Scientists using data from NASA’s Parker Solar Probe released a new collection of research papers in a special issue of the journal Astronomy & Astrophysics on June 2, 2021.

The issue, titled Parker Solar Probe: Ushering a New Frontier in Space Exploration, includes 37 papers on discoveries made during mission’s first four orbits around the Sun. The new research builds upon initial results released in Nature in 2019 and a special supplement of The Astrophysical Journal in 2020.

The latest articles include data analysis, theory, and modeling. Among the major topics covered are magnetic switchbacks first discovered by Parker Solar Probe, the role of waves in heating solar plasma, solar angular momentum, the near-Sun dust environment, and the diversity of small energetic-particle events. Highlights include:

      • The enigma of magnetic switchbacks in the “young” solar wind. The switchbacks are more prominent, and play a larger role in the structure of the solar wind, closer to the Sun. Their origin, evolution and contribution to the heating and acceleration of the solar wind plasma is highly debated. Several papers in this issue discuss different aspects of this mysterious feature.
      • Clear evidence of the dust-free zone around the Sun, supporting the initial hints of such a zone published in the 2019 Nature papers.
      • Diverse kinetic and magnetohydrodynamic aspects of plasma — such as wave-particle interactions, magnetic field reconnection, and turbulence — pertinent to the heating and acceleration of the solar wind.
      • New results about large-scale solar wind structures, such as coronal mass ejections and stream interaction regions, and the often-associated solar energetic particles.
A burst of material from the Sun approaches the Parker Solar Probe spacecraft
Among the major topics covered in the Astronomy & Astrophysics papers are magnetic switchbacks first discovered by Parker Solar Probe, the role of waves in heating solar plasma, solar angular momentum, the near-Sun dust environment, and the diversity of small energetic-particle events. Credit: NASA/Johns Hopkins APL/Ben Smith

Designed, built, and operated by the Johns Hopkins Applied Physics Laboratory, or APL, in Laurel, Maryland, Parker Solar Probe recently completed its eighth solar encounter, breaking its own records for speed and proximity to the Sun. It will reach its top speed and closest point to our star — coming within 4 million miles of its surface, moving some 430,000 miles per hour — by December 2024. The Parker Solar Probe project is managed by the Heliophysics Division of NASA’s Science Mission Directorate in Washington, D.C.

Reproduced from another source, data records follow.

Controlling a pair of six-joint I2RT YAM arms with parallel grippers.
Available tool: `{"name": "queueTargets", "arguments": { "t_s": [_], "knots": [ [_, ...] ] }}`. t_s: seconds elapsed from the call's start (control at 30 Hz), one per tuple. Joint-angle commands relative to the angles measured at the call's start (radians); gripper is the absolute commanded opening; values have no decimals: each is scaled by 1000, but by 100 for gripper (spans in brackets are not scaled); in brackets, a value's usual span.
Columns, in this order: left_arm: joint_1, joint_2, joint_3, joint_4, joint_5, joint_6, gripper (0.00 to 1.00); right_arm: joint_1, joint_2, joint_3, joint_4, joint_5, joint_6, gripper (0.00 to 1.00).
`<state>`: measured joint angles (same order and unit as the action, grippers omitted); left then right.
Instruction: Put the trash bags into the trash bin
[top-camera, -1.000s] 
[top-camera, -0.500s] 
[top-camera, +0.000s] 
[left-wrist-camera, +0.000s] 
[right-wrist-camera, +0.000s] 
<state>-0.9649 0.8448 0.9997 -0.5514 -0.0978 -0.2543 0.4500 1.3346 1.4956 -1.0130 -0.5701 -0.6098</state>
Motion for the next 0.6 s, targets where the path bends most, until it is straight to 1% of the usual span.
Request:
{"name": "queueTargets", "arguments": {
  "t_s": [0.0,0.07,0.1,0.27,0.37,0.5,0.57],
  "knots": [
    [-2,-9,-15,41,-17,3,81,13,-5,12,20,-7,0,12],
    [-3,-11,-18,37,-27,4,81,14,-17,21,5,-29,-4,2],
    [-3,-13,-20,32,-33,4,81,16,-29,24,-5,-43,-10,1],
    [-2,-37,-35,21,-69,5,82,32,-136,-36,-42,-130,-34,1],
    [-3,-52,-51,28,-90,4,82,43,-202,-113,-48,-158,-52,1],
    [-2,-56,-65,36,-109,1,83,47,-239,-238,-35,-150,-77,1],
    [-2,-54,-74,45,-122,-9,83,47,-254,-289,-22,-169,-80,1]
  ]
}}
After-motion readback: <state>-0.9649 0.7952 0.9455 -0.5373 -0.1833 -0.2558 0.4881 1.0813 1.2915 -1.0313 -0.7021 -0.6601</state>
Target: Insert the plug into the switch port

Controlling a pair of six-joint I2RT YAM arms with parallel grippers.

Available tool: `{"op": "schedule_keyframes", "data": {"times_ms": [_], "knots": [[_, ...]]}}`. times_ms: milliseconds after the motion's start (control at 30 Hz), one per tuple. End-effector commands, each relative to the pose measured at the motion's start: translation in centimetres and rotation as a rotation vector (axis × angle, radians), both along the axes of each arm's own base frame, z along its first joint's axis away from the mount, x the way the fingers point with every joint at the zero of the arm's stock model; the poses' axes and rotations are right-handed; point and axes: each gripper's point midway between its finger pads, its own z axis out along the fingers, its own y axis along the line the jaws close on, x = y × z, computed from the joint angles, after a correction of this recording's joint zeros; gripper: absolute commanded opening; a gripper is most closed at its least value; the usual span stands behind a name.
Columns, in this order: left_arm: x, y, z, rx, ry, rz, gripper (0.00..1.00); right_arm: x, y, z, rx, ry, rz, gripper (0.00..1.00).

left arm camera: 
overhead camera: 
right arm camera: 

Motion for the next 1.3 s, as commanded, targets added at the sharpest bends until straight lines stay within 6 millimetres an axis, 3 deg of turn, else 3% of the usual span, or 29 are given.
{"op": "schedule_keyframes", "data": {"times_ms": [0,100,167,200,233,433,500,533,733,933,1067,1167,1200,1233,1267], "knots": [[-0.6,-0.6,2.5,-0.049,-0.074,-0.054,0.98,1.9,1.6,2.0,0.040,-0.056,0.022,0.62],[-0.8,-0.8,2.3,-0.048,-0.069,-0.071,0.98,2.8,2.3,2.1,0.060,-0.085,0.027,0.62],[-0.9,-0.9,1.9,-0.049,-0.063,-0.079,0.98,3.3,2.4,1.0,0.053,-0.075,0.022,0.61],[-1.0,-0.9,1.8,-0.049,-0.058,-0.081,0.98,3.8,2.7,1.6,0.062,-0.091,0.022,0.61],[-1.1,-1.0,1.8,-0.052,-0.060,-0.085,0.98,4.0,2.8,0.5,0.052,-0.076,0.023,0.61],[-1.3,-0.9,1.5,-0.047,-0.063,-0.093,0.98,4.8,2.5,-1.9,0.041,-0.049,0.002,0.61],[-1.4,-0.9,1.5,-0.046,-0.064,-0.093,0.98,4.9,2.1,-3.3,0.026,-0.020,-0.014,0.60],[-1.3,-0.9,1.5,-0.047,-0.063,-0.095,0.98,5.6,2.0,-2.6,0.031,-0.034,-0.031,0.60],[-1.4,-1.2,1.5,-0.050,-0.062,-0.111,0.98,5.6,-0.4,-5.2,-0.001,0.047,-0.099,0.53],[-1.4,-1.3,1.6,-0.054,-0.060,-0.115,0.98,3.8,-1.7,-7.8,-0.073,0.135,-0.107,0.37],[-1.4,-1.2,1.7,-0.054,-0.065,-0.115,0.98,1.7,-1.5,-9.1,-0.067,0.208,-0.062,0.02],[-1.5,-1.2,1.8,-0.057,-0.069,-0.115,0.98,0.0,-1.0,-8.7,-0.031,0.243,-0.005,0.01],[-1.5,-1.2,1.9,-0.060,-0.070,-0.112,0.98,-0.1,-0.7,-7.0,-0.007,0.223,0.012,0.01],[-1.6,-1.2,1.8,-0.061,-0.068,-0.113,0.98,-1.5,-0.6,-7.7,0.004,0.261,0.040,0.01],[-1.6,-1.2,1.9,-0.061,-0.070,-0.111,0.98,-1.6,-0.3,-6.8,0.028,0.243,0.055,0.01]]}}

“All of the results we’ve reported so far, since Parker Solar Probe began its mission in August 2018, depict conditions of a ‘quiet’ Sun during the solar minimum, or its least active period,” said Nour Raouafi, the Parker Solar Probe project scientist from APL. “Many more discoveries await us as the Sun becomes more active and as the spacecraft reaches deeper into the Sun’s corona.”